A atriz Jessica Chastain, com seu prêmio de melhor atriz em drama por "A Hora Mais Escura", na 70ª cerimônia de entrega do Globo de Ouro, que aconteceu no início do ano em Los Angeles
Omer M. Mozaffar, um professor de estudos religiosos da Universidade de Chicago e da Loyola University Chicago cujas aulas incluem literatura e história, escreveu ainda mais detalhadamente sobre as imprecisões no filme no site de Roger Ebert.
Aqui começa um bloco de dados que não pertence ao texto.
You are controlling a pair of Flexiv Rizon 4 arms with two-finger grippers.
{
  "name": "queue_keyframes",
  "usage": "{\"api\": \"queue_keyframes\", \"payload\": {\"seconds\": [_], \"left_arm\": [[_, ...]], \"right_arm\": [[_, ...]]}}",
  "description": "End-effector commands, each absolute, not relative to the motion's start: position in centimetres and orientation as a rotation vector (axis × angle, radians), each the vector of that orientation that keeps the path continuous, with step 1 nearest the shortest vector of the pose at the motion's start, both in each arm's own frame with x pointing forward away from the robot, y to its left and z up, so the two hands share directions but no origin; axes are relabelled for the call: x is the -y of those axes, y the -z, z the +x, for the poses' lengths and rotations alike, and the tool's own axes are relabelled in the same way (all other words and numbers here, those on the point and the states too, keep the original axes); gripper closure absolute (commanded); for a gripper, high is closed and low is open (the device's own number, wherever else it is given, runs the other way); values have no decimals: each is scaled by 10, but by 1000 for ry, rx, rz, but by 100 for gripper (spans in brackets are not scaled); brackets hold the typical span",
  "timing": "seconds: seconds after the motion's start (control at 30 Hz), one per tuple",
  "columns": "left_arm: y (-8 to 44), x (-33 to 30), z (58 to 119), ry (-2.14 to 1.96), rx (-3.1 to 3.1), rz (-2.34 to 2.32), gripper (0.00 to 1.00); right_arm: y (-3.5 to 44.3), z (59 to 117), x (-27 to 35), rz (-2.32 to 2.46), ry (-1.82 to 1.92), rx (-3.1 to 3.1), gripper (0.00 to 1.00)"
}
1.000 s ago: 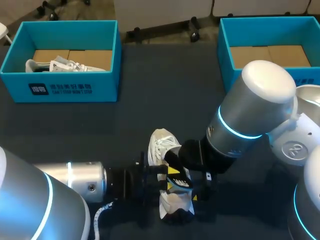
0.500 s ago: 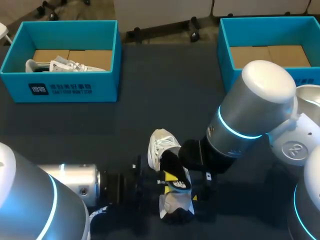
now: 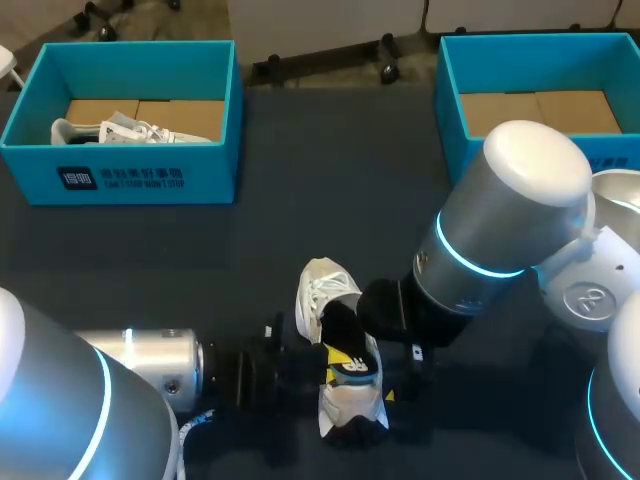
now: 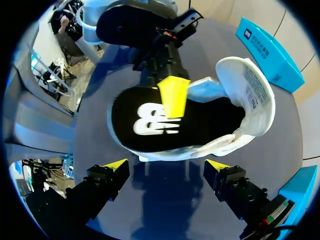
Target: Take the shoe out of the shoebox, open the shoe tongue, remove and reinsert the insole, then place the shoe into the shoebox
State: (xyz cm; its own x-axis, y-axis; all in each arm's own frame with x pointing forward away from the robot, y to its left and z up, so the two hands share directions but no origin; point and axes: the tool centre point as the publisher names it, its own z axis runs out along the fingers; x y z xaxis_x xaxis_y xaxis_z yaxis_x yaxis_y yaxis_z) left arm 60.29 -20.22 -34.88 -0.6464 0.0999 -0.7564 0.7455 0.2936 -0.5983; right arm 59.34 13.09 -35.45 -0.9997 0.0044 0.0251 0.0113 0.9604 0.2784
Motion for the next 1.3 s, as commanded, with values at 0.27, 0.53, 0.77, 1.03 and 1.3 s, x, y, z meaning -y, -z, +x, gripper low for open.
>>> {"api": "queue_keyframes", "payload": {"seconds": [0.27, 0.53, 0.77, 1.03, 1.3], "left_arm": [[355, 210, 615, 1350, -1987, 699, 100], [341, 207, 606, 1419, -1985, 680, 71], [334, 213, 596, 1464, -1987, 697, 70], [336, 224, 596, 1468, -1999, 719, 81], [348, 227, 604, 1447, -2026, 726, 100]], "right_arm": [[356, 593, -132, -13, 438, 3088, 0], [356, 593, -132, -13, 438, 3088, 0], [356, 593, -132, -13, 438, 3088, 0], [356, 593, -132, -13, 438, 3088, 0], [356, 593, -132, -13, 438, 3088, 0]]}}
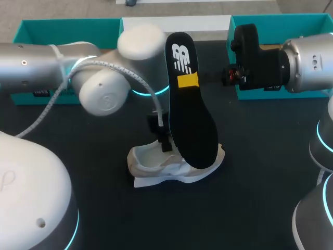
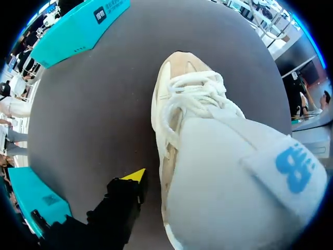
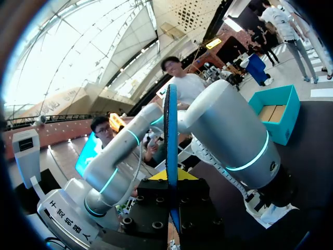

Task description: Take the shoe out of the shoebox, open the shoe tongue, remove and reinsert the insole, then place the shoe into the shoebox

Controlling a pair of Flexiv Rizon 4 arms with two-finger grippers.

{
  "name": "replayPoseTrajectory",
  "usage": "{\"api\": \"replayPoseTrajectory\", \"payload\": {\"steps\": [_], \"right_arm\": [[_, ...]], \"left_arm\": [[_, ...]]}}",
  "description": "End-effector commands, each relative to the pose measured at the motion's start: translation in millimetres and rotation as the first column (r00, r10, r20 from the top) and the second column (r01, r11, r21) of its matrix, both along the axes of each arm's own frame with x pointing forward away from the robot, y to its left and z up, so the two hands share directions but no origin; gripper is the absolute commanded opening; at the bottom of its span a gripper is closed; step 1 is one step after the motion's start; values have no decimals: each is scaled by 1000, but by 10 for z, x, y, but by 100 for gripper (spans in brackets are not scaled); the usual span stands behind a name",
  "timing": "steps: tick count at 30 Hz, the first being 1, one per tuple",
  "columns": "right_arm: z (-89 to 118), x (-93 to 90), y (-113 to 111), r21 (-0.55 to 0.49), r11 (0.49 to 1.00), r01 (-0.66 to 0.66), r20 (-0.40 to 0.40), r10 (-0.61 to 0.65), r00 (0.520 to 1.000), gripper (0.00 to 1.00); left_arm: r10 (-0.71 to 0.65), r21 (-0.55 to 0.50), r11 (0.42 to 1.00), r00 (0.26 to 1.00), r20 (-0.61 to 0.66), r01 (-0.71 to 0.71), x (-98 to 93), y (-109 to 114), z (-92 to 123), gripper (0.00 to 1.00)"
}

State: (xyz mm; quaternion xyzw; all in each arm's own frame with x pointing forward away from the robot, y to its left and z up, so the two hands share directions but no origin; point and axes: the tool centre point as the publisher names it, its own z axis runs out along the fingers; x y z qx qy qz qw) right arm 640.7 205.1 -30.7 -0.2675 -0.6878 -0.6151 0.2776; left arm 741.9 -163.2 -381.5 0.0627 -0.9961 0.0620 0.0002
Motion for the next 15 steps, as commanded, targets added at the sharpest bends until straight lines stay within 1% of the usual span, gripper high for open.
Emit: {"api": "replayPoseTrajectory", "payload": {"steps": [1,3,4,5,6,10,12,13,14,15], "right_arm": [[-6,4,28,-3,1000,1,-1,-1,1000,0],[-6,4,28,-3,1000,1,-1,-1,1000,0],[-6,4,28,-3,1000,1,-1,-1,1000,0],[-6,4,28,-3,1000,1,-1,-1,1000,0],[-6,4,28,-3,1000,1,-1,-1,1000,0],[-6,4,28,-3,1000,1,-1,-1,1000,0],[-6,4,28,-3,1000,1,-1,-1,1000,0],[-6,4,28,-3,1000,1,-1,-1,1000,0],[-6,4,28,-3,1000,1,-1,-1,1000,0],[-6,4,28,-3,1000,1,-1,-1,1000,0]], "left_arm": [[2,6,1000,1000,-9,-2,-11,-21,-89,33],[4,7,1000,1000,-11,-4,-20,-15,-112,31],[6,7,1000,1000,-16,-6,-26,-14,-127,19],[6,7,1000,1000,-21,-6,-29,-15,-134,5],[5,0,1000,1000,-29,-5,-34,-14,-135,0],[-14,-35,999,998,-56,13,-61,33,-18,0],[-60,-54,997,994,-95,55,-62,57,56,0],[-107,-52,993,988,-114,101,-62,60,86,0],[-185,-86,981,968,-170,172,-63,58,119,0],[-293,-96,956,929,-225,278,-64,48,151,0]]}}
Mozaffar, que é originalmente do Paquistão, apontou que certos personagens coadjuvantes falavam a língua errada ou tinham a cor de pele errada para a região. “Como membro do público, eu confio que o que estou vendo é a verdade”, ele disse. “Mas é uma moeda com dois lados. Se um cineasta está dizendo que algo é verdade, eu espero que o que estejam mostrando seja a verdade, mas o público precisa lembra que está assistindo a um filme.”
Glenn Whipp, que cobre a temporada de premiações para o “Los Angeles Times”, concorda que os eleitores do Oscar podem se sentir um pouco enjoados a respeito de “A Hora Mais Escura” a esta altura e procurarem por algo mais seguro, como “Lincoln” de Steven Spielberg ou “Argo”, que ganhou o Globo de Ouro de melhor filme de drama e o de diretor para Ben Affleck.
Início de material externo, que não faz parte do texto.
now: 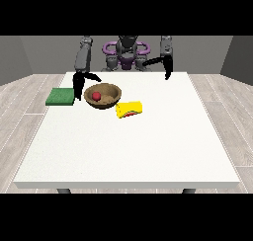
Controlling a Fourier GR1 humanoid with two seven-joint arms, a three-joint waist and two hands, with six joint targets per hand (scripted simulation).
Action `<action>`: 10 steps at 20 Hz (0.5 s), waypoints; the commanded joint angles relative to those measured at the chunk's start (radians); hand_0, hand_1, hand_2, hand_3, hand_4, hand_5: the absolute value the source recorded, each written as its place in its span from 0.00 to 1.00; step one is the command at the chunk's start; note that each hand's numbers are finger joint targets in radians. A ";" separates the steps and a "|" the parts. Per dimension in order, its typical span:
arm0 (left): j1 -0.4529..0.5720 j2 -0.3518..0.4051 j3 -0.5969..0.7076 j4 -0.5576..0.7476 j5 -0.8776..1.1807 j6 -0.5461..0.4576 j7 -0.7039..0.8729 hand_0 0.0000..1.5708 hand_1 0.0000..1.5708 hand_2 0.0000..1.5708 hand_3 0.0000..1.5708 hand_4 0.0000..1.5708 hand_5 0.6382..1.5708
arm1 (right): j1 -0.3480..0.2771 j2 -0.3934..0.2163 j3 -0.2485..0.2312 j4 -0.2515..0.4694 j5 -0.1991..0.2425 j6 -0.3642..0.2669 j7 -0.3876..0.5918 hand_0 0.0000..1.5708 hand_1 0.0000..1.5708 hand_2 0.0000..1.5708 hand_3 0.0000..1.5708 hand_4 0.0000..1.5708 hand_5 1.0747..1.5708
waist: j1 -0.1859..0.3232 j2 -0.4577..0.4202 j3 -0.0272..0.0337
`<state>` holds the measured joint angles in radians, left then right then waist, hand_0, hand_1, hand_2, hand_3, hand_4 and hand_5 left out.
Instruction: Pick the cup and pour the ball into the bowl, then pick the bowl and place it on the pad
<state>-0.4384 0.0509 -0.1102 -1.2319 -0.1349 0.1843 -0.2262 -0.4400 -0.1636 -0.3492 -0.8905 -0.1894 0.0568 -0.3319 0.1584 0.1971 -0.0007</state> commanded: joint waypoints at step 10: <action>0.061 0.049 0.022 -0.167 0.012 -0.094 0.039 0.00 0.00 0.00 0.00 0.00 0.99 | -0.133 -0.047 -0.032 0.316 -0.014 -0.007 -0.168 0.00 0.00 0.00 0.00 0.06 0.99 | 0.024 0.044 0.0014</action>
<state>-0.3975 0.0952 -0.0812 -1.3587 -0.1162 0.1109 -0.1898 -0.5352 -0.1978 -0.3700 -0.6496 -0.1962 0.0553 -0.4571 0.1781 0.2212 0.0006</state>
“Para os eleitores da academia, há duas questões aqui. Alguns acreditam que os cineastas falsificaram os fatos. E mesmo se não o fizeram, há a noção de que mostrar a tortura e reconhecer seu papel na caçada de uma década por Bin Laden endossa seu uso. Isso vai arranhar as chances do filme”, disse Whipp. “Mas Hollywood odeia a arrogância de Washington e há a crença profunda entre os membros da Academia de que as queixas vêm de pessoas voltadas apenas para seus próprios interesses políticos.”
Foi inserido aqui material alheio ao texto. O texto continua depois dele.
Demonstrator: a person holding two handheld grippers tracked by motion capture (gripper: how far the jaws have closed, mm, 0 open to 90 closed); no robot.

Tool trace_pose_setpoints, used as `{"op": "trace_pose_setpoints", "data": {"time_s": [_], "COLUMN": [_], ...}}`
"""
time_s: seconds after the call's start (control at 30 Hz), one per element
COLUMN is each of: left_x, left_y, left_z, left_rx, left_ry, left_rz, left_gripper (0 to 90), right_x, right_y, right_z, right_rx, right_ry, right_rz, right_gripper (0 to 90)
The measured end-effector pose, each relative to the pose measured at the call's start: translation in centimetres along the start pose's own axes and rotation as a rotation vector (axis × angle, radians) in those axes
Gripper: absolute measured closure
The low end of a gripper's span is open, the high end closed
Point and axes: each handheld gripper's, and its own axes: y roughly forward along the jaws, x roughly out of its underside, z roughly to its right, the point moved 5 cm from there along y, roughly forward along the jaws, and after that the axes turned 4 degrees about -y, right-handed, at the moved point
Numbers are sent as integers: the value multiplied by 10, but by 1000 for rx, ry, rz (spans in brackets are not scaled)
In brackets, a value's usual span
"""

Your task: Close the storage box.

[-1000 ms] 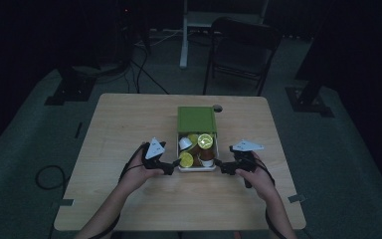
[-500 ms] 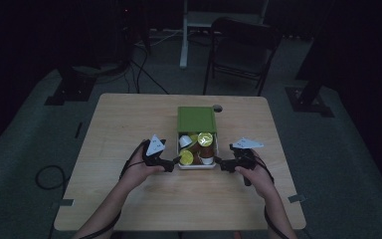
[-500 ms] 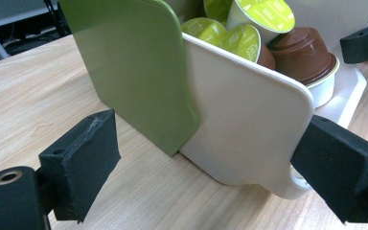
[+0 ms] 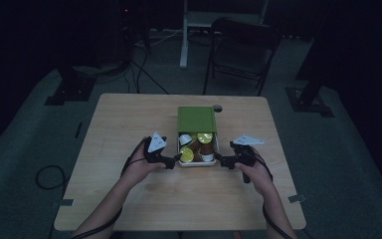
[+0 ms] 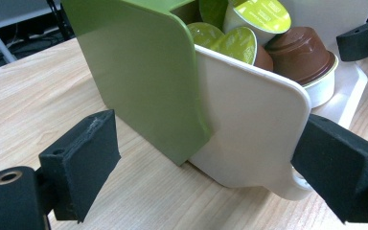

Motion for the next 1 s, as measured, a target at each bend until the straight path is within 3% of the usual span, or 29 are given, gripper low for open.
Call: {"op": "trace_pose_setpoints", "data": {"time_s": [1.0], "left_x": [-5], "left_y": [14], "left_z": [-17], "left_rx": [-40], "left_ry": [-29], "left_rz": [11], "left_gripper": [110], "right_x": [-10], "right_y": [15], "right_z": [9], "right_rx": [50], "right_ry": [33], "right_rz": [11], "right_gripper": [108]}}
Diretora Kathryn Bigelow no set de "A Hora Mais Escura", indicado a cinco Oscar em 2013
Whipp não acredita que a controvérsia em torno do filme pesou na ausência de Bigelow na categoria de melhor diretor. “Afinal, ‘A Hora Mais Escura’ ainda foi indicado para melhor filme e quatro outras categorias”, ele apontou. “Trata-se mais de um caso da categoria de diretores ainda ser um clube do Bolinha.”
Ainda assim, Chastain, a estrela de “A Hora Mais Escura”, disse que é preciso um belo filme para criar uma conversa tão passional. “Kathryn Bigelow e Mark Boal, o que eles fizeram com este filme foi terminá-lo com uma pergunta não respondida: ‘Para onde você quer ir?’”, disse. “Eles não dizem: ‘Isto é o que descobrimos e isto é certo e isto é errado’. Eles dizem: ‘Isto é o que descobrimos. O que você acha?’ E sempre que você deixa isso em aberto, cria controvérsia, porque eles não respondem por você. Isso é importante.”